Spike is not a terribly bright student. His chances of passing chemistry are \(0.35\); mathematics, \(0.40\); and both, \(0.12\). Are the events "Spike passes chemistry" and "Spike passes mathematics" independent? What is the probability that he fails both subjects?

Short Answer

Expert verified
The events 'Spike passes chemistry' and 'Spike passes mathematics' are not independent. The probability that Spike fails both subjects is approximately \(0.32\).

Step by step solution

01

Verify if the events are independent

To determine if the events are independent, one needs to check if the probability of both events happening is equal to the product of their individual probabilities.

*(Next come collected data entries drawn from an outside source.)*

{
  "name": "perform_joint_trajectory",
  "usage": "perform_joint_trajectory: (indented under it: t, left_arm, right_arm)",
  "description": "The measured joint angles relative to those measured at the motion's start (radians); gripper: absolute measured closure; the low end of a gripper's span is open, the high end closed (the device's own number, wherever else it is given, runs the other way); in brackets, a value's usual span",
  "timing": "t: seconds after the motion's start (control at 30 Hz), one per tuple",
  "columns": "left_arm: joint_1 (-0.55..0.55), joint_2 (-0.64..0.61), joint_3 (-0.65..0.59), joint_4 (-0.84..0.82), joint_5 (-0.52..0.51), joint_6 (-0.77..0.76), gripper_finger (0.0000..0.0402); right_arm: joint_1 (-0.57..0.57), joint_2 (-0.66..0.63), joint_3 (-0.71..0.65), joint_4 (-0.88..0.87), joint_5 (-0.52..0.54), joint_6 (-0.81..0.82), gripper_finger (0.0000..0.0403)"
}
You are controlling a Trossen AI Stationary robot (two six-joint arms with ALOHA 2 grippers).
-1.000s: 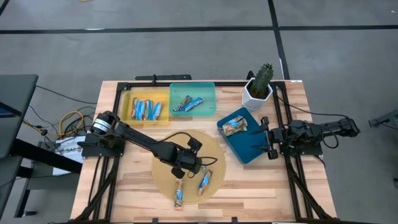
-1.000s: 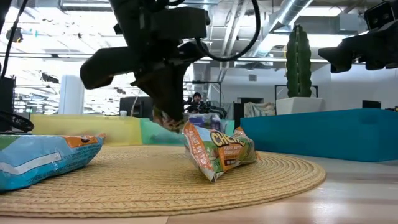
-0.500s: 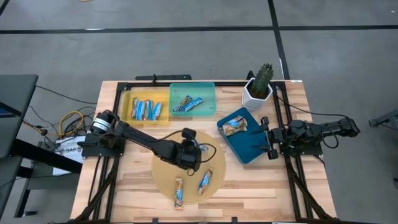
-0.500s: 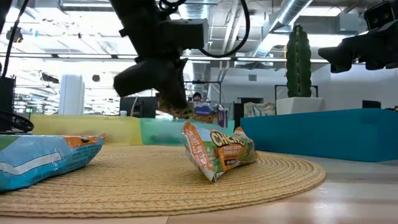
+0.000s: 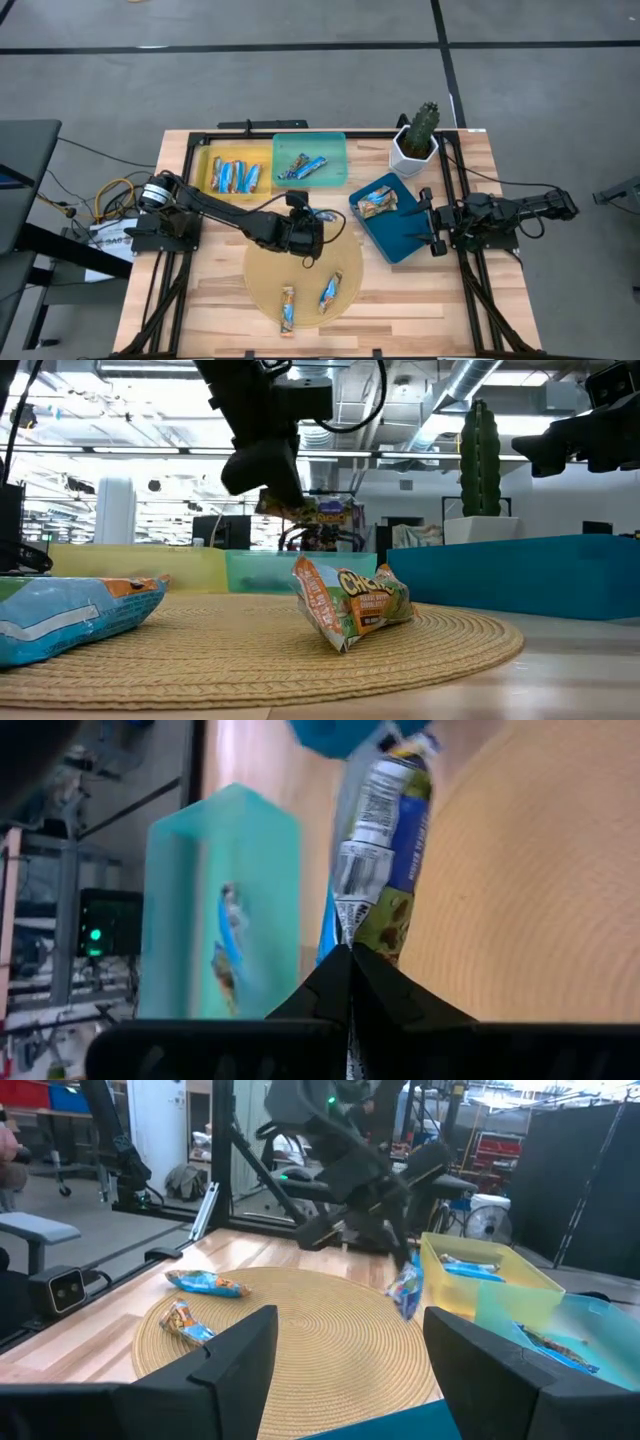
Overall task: Pick and place Granola Bars by type
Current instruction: Put the blue granola bar into the light blue bin
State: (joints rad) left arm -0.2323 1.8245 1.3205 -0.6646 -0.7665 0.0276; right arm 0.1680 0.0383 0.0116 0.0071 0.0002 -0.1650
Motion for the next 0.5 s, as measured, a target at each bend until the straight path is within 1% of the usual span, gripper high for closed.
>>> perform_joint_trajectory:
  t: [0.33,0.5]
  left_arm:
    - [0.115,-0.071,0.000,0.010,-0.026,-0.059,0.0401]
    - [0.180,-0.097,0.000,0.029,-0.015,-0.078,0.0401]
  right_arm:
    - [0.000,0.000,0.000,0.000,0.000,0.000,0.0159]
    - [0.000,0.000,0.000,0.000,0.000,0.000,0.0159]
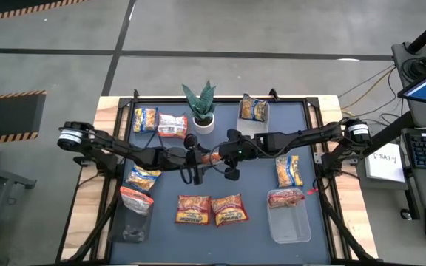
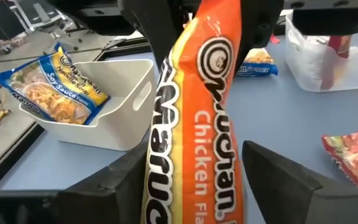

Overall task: Sort Maruchan noodles
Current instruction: Put the bottom orange instant noodle pack into the black bin

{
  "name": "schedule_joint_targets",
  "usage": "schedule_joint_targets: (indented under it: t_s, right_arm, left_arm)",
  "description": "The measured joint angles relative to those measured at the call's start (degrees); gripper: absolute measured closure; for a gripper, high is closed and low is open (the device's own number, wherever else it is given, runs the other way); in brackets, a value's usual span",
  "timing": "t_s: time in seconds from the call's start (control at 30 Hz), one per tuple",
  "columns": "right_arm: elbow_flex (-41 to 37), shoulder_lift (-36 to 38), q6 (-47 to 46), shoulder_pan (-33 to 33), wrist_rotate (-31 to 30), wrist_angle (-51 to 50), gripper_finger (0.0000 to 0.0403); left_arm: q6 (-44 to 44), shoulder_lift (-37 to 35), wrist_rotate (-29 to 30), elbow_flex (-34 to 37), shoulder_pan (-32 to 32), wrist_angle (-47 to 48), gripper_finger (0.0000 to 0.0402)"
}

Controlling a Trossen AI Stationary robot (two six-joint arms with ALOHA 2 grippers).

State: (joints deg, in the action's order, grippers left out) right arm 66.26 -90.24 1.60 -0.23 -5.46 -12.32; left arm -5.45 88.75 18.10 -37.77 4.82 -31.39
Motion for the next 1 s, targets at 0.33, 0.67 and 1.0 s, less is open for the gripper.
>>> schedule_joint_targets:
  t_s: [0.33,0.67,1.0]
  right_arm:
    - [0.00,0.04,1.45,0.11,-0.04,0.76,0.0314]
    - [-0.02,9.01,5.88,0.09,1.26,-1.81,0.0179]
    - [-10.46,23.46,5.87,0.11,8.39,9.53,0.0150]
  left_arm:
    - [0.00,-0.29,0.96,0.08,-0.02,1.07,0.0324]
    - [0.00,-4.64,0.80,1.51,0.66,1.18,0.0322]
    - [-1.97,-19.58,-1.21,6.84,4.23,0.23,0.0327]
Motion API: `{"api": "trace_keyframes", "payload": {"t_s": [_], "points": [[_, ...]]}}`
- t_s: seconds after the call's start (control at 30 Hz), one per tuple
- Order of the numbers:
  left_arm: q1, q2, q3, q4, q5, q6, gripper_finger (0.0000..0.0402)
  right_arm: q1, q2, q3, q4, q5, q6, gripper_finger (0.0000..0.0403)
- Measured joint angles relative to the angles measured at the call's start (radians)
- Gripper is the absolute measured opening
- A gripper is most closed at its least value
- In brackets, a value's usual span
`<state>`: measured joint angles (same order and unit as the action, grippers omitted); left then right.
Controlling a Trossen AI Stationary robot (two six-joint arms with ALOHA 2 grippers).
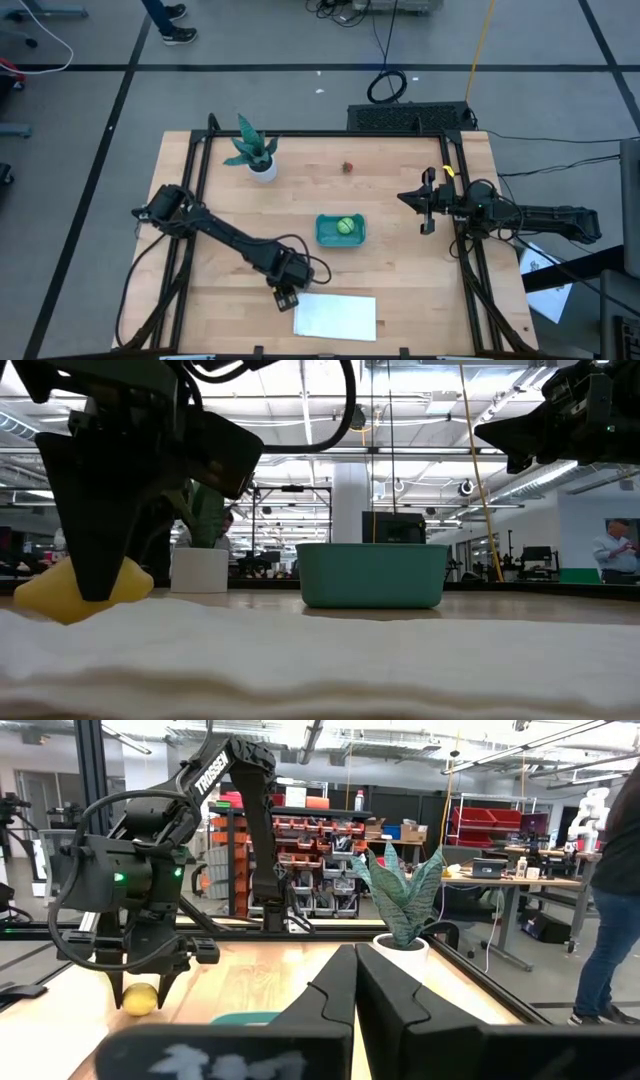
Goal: Pick and placing Produce into tupperware
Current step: Put the yellow lemon into the blue bin
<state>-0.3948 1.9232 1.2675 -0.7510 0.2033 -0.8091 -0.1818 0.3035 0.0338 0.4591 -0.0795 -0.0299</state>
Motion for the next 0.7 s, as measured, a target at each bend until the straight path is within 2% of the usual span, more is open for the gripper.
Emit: {"api": "trace_keyframes", "payload": {"t_s": [0.17, 0.47, 0.7], "points": [[0.014, -0.001, 0.0, -0.003, 0.006, 0.029, 0.0211, 0.0, 0.0, 0.0, 0.0, 0.0, 0.0, 0.0], [0.037, -0.069, 0.0, -0.007, -0.017, 0.074, 0.0203, 0.0, 0.0, 0.0, 0.0, 0.0, -0.006, 0.0], [0.053, -0.143, -0.001, -0.006, -0.034, 0.121, 0.0213, 0.0, 0.0, 0.0, 0.0, 0.0, -0.008, 0.0]]}}
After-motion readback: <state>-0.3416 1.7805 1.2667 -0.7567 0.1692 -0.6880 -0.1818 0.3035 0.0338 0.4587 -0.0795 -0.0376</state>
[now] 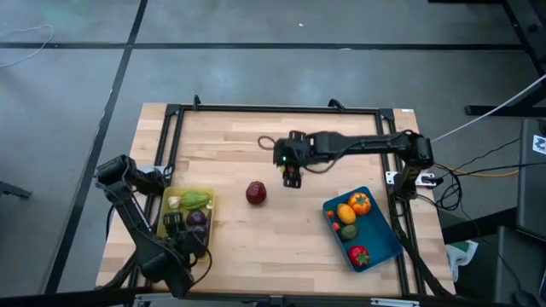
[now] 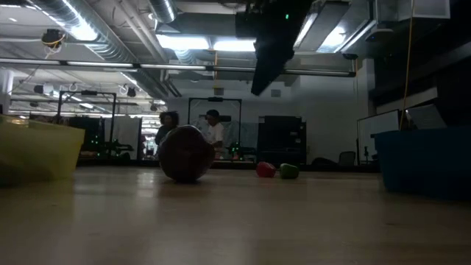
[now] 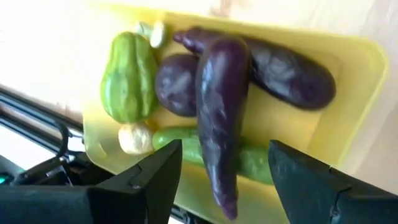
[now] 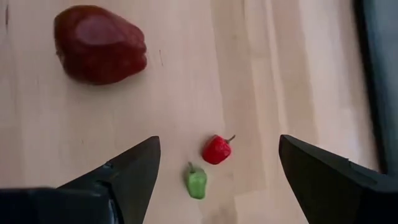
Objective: Sort produce into baskets
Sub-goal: Put the eggplant into the yellow bin, then put the red chili pepper into the yellow bin
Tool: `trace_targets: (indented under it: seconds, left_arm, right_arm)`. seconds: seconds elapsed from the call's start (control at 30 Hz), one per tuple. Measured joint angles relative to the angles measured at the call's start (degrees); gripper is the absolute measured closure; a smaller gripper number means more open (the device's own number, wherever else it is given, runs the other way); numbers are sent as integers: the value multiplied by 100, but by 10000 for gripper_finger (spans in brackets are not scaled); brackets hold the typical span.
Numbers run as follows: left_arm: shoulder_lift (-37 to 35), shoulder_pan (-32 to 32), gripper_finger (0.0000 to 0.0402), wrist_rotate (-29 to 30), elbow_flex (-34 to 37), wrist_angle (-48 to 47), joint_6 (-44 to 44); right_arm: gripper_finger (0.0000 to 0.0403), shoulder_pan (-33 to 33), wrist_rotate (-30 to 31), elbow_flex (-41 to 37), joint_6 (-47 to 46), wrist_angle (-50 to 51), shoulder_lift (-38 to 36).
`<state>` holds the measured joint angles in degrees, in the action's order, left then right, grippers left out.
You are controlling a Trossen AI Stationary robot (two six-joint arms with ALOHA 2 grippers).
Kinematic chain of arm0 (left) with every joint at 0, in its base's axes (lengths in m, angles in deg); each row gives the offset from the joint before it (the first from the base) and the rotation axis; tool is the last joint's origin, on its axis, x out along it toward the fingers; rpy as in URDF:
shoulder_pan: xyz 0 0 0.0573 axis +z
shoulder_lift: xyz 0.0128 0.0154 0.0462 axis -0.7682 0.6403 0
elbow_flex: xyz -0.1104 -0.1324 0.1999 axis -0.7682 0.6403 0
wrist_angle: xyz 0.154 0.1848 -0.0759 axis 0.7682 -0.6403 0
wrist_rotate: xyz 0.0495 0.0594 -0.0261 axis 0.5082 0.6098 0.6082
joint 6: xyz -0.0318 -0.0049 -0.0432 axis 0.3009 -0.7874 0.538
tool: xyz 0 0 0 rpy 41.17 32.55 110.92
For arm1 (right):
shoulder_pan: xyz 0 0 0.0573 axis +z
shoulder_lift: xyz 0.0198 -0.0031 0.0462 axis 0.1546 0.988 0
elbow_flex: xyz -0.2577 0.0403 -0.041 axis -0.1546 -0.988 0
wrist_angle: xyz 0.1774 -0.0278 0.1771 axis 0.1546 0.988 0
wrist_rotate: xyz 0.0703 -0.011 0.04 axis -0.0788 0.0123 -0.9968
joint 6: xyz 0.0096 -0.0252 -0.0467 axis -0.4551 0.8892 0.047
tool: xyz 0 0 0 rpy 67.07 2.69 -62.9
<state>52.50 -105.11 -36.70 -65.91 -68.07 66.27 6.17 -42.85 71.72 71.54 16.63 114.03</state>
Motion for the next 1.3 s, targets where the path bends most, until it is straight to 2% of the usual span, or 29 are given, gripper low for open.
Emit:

The probability that Spike passes both subjects is given as \(0.12\). The product of the individual probabilities of passing chemistry (\(0.35\)) and mathematics (\(0.40\)) is \(0.35 * 0.40 = 0.14\). Since \(0.12\neq0.14\), the events are not independent.
02

Calculate the probability that Spike fails both subjects

First, find the probability that Spike fails each subject individually. The probability of failing chemistry is \(1 - 0.35 = 0.65\), and for mathematics it's \(1 - 0.40 = 0.60\). Since the passing of these subjects are not independent, subtract the probability that he passes both subjects from each individual failure probability, then multiply the results: \((0.65 - 0.12) * (0.60 - 0.12) = 0.3196\).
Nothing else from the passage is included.